Stored records
/---

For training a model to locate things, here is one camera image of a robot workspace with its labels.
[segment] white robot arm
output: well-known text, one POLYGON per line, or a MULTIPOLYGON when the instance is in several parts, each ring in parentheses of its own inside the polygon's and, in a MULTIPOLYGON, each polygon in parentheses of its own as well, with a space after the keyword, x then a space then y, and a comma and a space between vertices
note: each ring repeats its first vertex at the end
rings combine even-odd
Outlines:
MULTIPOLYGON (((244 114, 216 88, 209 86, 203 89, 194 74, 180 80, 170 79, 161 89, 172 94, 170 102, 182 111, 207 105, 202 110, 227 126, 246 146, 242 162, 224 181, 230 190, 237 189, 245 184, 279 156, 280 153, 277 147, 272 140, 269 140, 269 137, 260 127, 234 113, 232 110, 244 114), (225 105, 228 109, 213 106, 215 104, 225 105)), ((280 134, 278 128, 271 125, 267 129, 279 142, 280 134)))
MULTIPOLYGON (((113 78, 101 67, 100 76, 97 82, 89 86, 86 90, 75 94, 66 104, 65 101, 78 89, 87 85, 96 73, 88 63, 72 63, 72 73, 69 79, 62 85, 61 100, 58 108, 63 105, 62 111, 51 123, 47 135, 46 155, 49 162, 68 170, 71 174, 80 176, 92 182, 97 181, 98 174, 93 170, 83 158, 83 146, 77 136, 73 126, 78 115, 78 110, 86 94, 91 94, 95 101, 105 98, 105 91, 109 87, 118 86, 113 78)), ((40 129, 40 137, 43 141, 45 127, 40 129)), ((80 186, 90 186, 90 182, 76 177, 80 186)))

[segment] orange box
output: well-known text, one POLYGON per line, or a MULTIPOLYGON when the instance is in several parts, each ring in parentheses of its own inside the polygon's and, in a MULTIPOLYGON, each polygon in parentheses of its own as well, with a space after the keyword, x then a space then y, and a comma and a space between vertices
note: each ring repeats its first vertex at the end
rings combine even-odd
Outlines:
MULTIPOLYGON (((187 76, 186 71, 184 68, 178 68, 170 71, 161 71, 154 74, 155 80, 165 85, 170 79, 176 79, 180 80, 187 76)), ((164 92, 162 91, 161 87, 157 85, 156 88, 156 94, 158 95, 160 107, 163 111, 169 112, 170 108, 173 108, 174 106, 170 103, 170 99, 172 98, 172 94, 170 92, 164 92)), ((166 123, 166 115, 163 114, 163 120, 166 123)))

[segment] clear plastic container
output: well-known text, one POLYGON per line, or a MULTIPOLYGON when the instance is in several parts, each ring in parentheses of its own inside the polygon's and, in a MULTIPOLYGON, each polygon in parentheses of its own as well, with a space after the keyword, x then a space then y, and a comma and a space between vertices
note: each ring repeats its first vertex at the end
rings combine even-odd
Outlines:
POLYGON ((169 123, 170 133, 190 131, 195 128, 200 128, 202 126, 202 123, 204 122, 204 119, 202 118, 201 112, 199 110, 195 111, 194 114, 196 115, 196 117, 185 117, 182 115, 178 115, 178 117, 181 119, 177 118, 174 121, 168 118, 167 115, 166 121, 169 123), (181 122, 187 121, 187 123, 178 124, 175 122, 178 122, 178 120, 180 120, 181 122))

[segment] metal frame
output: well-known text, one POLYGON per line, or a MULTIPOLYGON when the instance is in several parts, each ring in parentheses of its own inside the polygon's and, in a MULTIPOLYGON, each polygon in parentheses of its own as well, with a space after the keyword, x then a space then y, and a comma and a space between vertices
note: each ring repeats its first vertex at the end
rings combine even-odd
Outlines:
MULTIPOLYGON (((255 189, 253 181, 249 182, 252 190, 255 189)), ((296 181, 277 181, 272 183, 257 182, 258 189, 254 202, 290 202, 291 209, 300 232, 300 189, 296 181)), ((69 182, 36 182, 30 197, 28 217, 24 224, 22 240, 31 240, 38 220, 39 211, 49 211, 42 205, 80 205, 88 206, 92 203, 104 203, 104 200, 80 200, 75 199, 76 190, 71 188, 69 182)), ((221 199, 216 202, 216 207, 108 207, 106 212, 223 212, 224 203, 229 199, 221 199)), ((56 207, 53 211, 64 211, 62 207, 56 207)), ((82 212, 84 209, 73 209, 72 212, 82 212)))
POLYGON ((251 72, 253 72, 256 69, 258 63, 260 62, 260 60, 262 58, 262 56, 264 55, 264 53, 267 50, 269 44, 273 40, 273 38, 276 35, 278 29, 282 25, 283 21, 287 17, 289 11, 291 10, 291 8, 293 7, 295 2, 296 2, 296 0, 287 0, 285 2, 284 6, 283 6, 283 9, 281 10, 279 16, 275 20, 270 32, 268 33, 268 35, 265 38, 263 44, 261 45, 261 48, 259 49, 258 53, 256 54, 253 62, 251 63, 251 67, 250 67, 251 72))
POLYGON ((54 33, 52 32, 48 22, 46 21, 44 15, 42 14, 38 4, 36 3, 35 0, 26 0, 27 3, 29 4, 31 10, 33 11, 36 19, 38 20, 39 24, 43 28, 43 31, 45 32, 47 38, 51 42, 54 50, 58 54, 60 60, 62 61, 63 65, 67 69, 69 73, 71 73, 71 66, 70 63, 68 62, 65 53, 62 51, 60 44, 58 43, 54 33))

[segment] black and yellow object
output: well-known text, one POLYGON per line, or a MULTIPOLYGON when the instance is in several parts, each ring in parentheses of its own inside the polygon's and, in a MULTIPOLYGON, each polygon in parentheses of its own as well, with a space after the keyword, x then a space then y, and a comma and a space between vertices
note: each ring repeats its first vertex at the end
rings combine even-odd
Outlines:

\---

The records above are to be output in full and without error.

SOLUTION TO THIS TASK ->
For training a model to locate things, here is one camera image of a robot workspace with its labels.
[segment] white robot arm
output: well-known text, one POLYGON per line, or a MULTIPOLYGON when the instance is in several parts, each ring in parentheses of its own inside the polygon's and, in a MULTIPOLYGON, each polygon in parentheses of its own as well, with a space after the keyword, x then a space then y, and a comma and a space between vertices
note: each ring repeats its first vertex at the end
rings combine even-odd
Outlines:
MULTIPOLYGON (((244 114, 216 88, 209 86, 203 89, 194 74, 180 80, 170 79, 161 89, 172 94, 170 102, 182 111, 207 105, 202 110, 227 126, 246 146, 242 162, 224 181, 230 190, 237 189, 245 184, 279 156, 280 153, 277 147, 272 140, 269 140, 269 137, 260 127, 234 113, 232 110, 244 114), (225 105, 228 109, 213 106, 215 104, 225 105)), ((280 134, 278 128, 271 125, 267 129, 279 142, 280 134)))
MULTIPOLYGON (((113 78, 101 67, 100 76, 97 82, 89 86, 86 90, 75 94, 66 104, 65 101, 78 89, 87 85, 96 73, 88 63, 72 63, 72 73, 69 79, 62 85, 61 100, 58 108, 63 105, 62 111, 51 123, 47 135, 46 155, 49 162, 68 170, 71 174, 80 176, 92 182, 97 181, 98 174, 93 170, 83 158, 83 146, 77 136, 73 126, 78 115, 78 110, 86 94, 91 94, 95 101, 105 98, 105 91, 109 87, 118 86, 113 78)), ((40 129, 40 137, 43 141, 45 127, 40 129)), ((80 186, 90 186, 90 182, 76 177, 80 186)))

[segment] orange box
output: well-known text, one POLYGON per line, or a MULTIPOLYGON when the instance is in several parts, each ring in parentheses of its own inside the polygon's and, in a MULTIPOLYGON, each polygon in parentheses of its own as well, with a space after the keyword, x then a space then y, and a comma and a space between vertices
note: each ring repeats its first vertex at the end
rings combine even-odd
Outlines:
MULTIPOLYGON (((187 76, 186 71, 184 68, 178 68, 170 71, 161 71, 154 74, 155 80, 165 85, 170 79, 176 79, 180 80, 187 76)), ((164 92, 162 91, 161 87, 157 85, 156 88, 156 94, 158 95, 160 107, 163 111, 169 112, 170 108, 173 108, 174 106, 170 103, 170 99, 172 98, 172 94, 170 92, 164 92)), ((166 123, 166 115, 163 114, 163 120, 166 123)))

[segment] clear plastic container
output: well-known text, one POLYGON per line, or a MULTIPOLYGON when the instance is in several parts, each ring in parentheses of its own inside the polygon's and, in a MULTIPOLYGON, each polygon in parentheses of its own as well, with a space after the keyword, x then a space then y, and a comma and a space between vertices
note: each ring repeats its first vertex at the end
rings combine even-odd
Outlines:
POLYGON ((169 123, 170 133, 190 131, 195 128, 200 128, 202 126, 202 123, 204 122, 204 119, 202 118, 201 112, 199 110, 195 111, 194 114, 196 115, 196 117, 185 117, 182 115, 178 115, 178 117, 181 119, 177 118, 174 121, 168 118, 167 115, 166 121, 169 123), (181 122, 187 121, 187 123, 178 124, 175 122, 178 122, 178 120, 180 120, 181 122))

[segment] metal frame
output: well-known text, one POLYGON per line, or a MULTIPOLYGON when the instance is in several parts, each ring in parentheses of its own inside the polygon's and, in a MULTIPOLYGON, each polygon in parentheses of its own as well, with a space after the keyword, x then a space then y, and a comma and a space between vertices
note: each ring repeats its first vertex at the end
rings combine even-odd
Outlines:
MULTIPOLYGON (((255 189, 253 181, 249 182, 252 190, 255 189)), ((296 181, 277 181, 272 183, 257 182, 258 189, 254 202, 290 202, 291 209, 300 232, 300 189, 296 181)), ((69 182, 36 182, 30 197, 28 217, 24 224, 22 240, 31 240, 38 220, 39 211, 49 211, 42 205, 80 205, 88 206, 92 203, 104 203, 104 200, 80 200, 75 199, 76 190, 71 188, 69 182)), ((221 199, 216 202, 216 207, 108 207, 106 212, 223 212, 224 203, 229 199, 221 199)), ((56 207, 53 211, 64 211, 62 207, 56 207)), ((82 212, 84 209, 73 209, 72 212, 82 212)))
POLYGON ((251 72, 253 72, 256 69, 258 63, 260 62, 260 60, 262 58, 262 56, 264 55, 264 53, 267 50, 269 44, 273 40, 273 38, 276 35, 278 29, 282 25, 283 21, 287 17, 289 11, 291 10, 291 8, 293 7, 295 2, 296 2, 296 0, 287 0, 285 2, 284 6, 283 6, 283 9, 281 10, 279 16, 275 20, 270 32, 268 33, 268 35, 265 38, 263 44, 261 45, 261 48, 259 49, 258 53, 256 54, 253 62, 251 63, 251 67, 250 67, 251 72))
POLYGON ((54 33, 52 32, 48 22, 46 21, 44 15, 42 14, 38 4, 36 3, 35 0, 26 0, 27 3, 29 4, 31 10, 33 11, 36 19, 38 20, 39 24, 43 28, 43 31, 45 32, 47 38, 51 42, 54 50, 58 54, 60 60, 62 61, 63 65, 67 69, 69 73, 71 73, 71 66, 70 63, 68 62, 65 53, 62 51, 60 44, 58 43, 54 33))

[segment] black and yellow object
output: well-known text, one POLYGON per line, or a MULTIPOLYGON when the instance is in several parts, each ring in parentheses of its own inside the polygon's and, in a MULTIPOLYGON, each polygon in parentheses of its own as well, with a space after the keyword, x then a space then y, and a comma and a space between vertices
note: each ring repeats its first vertex at the end
rings combine even-odd
Outlines:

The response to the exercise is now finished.